Our hope on this day was to visit South Monomoy Island, a legendary autumn birding locale situated at the very tip of the "elbow" of Cape Cod. Despite the island's stellar reputation, well-deserved thanks to a long list of vagrants and numbers of migrant passerines, you pretty much never hear anything about it these days. That's simply because the island is difficult to access; it is only reachable by boat.
If you take a look at its position on the map above, you can see why it must be an amazing place right after an autumn cold front.
We would be visiting in mid-August, with no such frontal boundary nearby, so we were not expecting a landbird migration. However South Monomoy can also produce shorebirds, terns, and long-legged waders, and this was a fine time of year for those.
We launched the boat out of Harwich and made our way to the public landing area of this portion of Monomoy National Wildlife Refuge. Our hike took us first to the lighthouse, where a few trees and shrubs can hold migrant landbirds during the right conditions. Again, not expecting much on this date and weather pattern, we checked anyway. We had a few warblers, mostly presumed breeders, with one obvious migrant being a NORTHERN WATERTHRUSH. Quiet as anticipated, we walked southwest to a tidal pool called the Powder Hole. Here we observed shorebirds and terns of the expected species for the date. Nothing unusual stood out, but we enjoyed picking through the flocks.
|Birding the Powder Hole - photo by Julian Hough|
Unfortunately the nearby freshwater Station Ponds were full of water thanks to the wet summer we'd experienced (and needed!). We had hoped for muddy edges for shorebirds, or at the very least shallow water for egrets and herons (and storks or spoonbills or whatever...). But we were out of luck.
We gave South Monomoy a good effort. Though our results on this day were underwhelming, I think that each of us are excited to get back there on a future date...perhaps for an autumn landbird flight, one of these years soon.
On our way back to shore we stopped for a quick look from the boat for a Bar-tailed Godwit that had been summering in the area.

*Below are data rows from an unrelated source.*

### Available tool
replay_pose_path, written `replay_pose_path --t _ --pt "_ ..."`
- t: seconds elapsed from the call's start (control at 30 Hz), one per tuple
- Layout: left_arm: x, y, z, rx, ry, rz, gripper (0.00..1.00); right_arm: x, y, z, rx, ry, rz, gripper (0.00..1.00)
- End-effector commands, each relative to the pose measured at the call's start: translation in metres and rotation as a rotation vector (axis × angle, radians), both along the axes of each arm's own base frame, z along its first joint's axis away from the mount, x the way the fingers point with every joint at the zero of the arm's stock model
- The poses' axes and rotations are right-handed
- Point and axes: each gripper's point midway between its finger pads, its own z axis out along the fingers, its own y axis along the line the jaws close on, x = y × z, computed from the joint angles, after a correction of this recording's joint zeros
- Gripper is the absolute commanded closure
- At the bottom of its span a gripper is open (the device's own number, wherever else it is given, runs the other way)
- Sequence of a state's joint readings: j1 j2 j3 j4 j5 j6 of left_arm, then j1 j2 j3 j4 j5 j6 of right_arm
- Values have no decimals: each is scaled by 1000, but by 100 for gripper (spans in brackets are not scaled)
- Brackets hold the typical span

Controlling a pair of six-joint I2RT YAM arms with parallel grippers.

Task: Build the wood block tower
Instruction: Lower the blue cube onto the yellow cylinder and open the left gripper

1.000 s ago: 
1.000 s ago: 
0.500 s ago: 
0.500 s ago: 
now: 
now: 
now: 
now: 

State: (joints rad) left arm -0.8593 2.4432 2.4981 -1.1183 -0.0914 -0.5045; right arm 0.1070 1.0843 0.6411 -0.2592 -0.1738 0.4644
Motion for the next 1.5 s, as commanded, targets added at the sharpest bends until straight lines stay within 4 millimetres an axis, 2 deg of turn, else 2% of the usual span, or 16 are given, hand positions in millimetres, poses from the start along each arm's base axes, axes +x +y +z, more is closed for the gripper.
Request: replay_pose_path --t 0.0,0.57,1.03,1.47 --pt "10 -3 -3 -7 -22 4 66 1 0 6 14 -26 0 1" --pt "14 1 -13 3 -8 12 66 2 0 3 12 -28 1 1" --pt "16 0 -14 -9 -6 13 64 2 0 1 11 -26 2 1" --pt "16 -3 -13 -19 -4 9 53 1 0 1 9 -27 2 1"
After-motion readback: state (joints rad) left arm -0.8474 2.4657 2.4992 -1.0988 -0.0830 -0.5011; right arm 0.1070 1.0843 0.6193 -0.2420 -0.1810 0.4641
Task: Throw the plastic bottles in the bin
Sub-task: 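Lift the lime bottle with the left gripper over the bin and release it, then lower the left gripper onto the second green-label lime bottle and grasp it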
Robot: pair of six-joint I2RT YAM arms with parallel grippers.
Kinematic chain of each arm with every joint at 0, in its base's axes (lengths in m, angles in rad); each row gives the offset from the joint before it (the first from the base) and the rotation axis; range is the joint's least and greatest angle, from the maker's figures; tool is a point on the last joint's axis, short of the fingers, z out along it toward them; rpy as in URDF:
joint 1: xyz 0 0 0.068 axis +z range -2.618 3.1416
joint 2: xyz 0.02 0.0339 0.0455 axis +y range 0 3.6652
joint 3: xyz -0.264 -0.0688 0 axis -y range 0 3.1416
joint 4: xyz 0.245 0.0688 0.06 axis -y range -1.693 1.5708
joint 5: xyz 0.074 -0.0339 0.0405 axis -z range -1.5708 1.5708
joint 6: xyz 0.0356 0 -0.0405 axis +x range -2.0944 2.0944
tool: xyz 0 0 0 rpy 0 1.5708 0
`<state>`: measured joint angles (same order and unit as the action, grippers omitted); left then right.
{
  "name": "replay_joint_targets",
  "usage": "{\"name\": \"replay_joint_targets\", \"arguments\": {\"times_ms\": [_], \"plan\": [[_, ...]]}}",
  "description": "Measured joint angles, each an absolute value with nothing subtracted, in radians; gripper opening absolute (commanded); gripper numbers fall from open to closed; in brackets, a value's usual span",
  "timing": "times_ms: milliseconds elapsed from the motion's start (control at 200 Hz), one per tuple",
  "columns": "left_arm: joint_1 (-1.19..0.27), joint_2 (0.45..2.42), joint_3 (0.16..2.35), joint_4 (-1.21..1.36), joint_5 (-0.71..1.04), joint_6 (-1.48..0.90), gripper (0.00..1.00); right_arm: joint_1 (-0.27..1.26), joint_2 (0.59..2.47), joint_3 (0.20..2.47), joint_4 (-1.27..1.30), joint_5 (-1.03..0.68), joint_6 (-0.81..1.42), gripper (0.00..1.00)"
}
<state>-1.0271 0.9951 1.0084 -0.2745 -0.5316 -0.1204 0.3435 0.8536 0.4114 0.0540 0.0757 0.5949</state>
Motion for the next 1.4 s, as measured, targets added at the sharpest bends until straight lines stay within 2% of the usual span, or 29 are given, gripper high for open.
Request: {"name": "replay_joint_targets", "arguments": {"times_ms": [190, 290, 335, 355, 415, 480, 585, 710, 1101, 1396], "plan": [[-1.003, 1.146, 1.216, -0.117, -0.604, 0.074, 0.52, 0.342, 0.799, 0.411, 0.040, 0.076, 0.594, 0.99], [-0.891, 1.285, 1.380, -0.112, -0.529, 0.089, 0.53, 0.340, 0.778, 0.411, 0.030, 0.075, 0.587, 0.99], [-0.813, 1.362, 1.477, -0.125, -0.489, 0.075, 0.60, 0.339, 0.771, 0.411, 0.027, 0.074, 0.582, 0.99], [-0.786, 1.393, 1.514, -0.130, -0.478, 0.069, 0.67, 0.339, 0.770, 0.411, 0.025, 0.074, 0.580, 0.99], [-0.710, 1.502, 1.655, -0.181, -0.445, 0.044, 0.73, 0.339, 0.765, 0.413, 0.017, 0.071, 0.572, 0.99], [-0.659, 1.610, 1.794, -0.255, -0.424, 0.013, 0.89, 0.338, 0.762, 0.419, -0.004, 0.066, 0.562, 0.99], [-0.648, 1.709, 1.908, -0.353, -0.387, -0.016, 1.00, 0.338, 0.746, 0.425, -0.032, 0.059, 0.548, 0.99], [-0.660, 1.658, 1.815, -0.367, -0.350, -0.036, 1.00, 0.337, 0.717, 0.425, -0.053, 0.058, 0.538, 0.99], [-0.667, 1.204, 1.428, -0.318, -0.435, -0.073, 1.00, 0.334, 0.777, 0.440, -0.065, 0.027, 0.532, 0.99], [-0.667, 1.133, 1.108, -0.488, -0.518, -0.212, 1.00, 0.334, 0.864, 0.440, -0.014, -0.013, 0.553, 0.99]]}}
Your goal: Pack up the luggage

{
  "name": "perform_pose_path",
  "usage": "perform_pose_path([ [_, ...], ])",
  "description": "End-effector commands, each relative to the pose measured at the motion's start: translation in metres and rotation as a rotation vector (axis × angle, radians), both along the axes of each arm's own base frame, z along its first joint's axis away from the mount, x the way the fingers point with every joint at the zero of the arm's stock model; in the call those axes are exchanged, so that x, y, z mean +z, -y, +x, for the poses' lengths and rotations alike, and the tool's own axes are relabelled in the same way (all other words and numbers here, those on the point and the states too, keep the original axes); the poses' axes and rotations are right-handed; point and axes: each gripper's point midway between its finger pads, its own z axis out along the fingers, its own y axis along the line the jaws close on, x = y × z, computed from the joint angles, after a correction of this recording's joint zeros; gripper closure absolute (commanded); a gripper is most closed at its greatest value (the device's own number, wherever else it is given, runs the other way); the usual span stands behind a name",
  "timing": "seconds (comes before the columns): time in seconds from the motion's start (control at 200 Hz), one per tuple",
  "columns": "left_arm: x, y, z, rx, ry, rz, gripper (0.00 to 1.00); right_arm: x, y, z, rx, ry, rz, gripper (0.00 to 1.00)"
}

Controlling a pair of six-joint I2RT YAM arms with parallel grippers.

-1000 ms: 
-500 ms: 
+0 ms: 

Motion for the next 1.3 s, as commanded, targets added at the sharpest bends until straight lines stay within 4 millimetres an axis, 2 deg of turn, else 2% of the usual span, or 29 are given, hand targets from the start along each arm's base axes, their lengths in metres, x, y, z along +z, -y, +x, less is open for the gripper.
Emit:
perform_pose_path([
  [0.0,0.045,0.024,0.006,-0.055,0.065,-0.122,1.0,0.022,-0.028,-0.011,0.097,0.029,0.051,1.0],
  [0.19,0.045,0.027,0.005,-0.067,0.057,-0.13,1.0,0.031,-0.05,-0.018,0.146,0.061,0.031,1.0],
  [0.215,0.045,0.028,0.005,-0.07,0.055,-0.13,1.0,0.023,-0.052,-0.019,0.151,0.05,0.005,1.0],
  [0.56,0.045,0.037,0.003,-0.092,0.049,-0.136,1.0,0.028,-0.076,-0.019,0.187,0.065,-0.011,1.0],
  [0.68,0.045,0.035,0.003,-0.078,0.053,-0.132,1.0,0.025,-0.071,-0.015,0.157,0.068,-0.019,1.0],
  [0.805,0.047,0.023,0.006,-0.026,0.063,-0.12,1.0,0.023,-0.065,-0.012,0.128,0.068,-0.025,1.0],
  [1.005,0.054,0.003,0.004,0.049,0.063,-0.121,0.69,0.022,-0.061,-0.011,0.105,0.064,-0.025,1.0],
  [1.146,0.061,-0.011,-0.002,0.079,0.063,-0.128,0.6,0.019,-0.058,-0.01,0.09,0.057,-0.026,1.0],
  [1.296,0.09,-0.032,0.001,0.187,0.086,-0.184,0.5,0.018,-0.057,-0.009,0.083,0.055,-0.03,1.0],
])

We didn't find the godwit on the flats, but we would take a dedicated shot at that bird on the next day.
|Luke Seitz taking one for the team, scanning from the shallows|
We headed back to land, as Julian, Phil, and Dave had to get back to CT for work on Monday.
With a Small Craft Advisory scheduled for the following day, today was looking like our last shot at using the boat. Peter, Luke and I thought we should check out "Minimoy," a tiny island that lies between South Monomoy and North Monomoy Islands. Our target here was that BAR-TAILED GODWIT that we had briefly looked for the previous afternoon. This time we would land and bird the flats around the island as the tide came up.
It didn't take Luke long to scope the bird from a distance. Eventually the Bar-tailed, accompanied by several MARBLED and HUDSONIAN GODWITS, made their way over to "our" flat as the tide rose. We were treated to point blank views of these birds for some time.
|Bar-tailed Godwit with Marbled (left) and Hudsonian (right) Godwits|
|Barwit & boat|
After that show we poked around the area in search of other shorebird roosts but could not find much else. The sands out here are constantly shifting, and the roost locations may vary greatly from year to year.
Unsure of what to do next, Pete suggested that we navigate through the shifting sands and channels to the open ocean side of Chatham, in an effort to find some seabirds. After some discussion, we decided to head offshore a bit. Recent half-day pelagic trips had recorded seabird and whale activity about 10 miles ESE of Chatham Harbor. Seas were calm and we made really good time to that area, where we indeed found what we were looking for. Minke Whales were scattered in all directions, some lunge-feeding on baitfish. We found several groups of shearwaters, and with those we found jaegers. Two PARASITIC JAEGERS were working the shearwaters and gulls, while we had an all-too-brief sighting of a distant skua that we were never able to relocate. The skies dimmed for a while as the solar eclipse (partial here) took place.
|Parasitic Jaeger terrorizing a Laughing Gull|
|Luke using those Cornell brains of his to safely show us the eclipse in real time!|
|you can't tell from this angle, but that's a dead GRSH and some seaweed it's standing on|
We made it back to shore that evening with a bit more effort than we had anticipated. The new channel through the recent breach at South Beach gets quite shallow at low tide, as we found out the hard way. A few times the engine had to come up and the boat was propelled by human strength, at one point dragging it over a sandbar. Worth it, for me...but maybe ask Luke yourself.
No pelagic, no problem! We made up for the lack of offshore canyon birding with plenty of inshore goodness.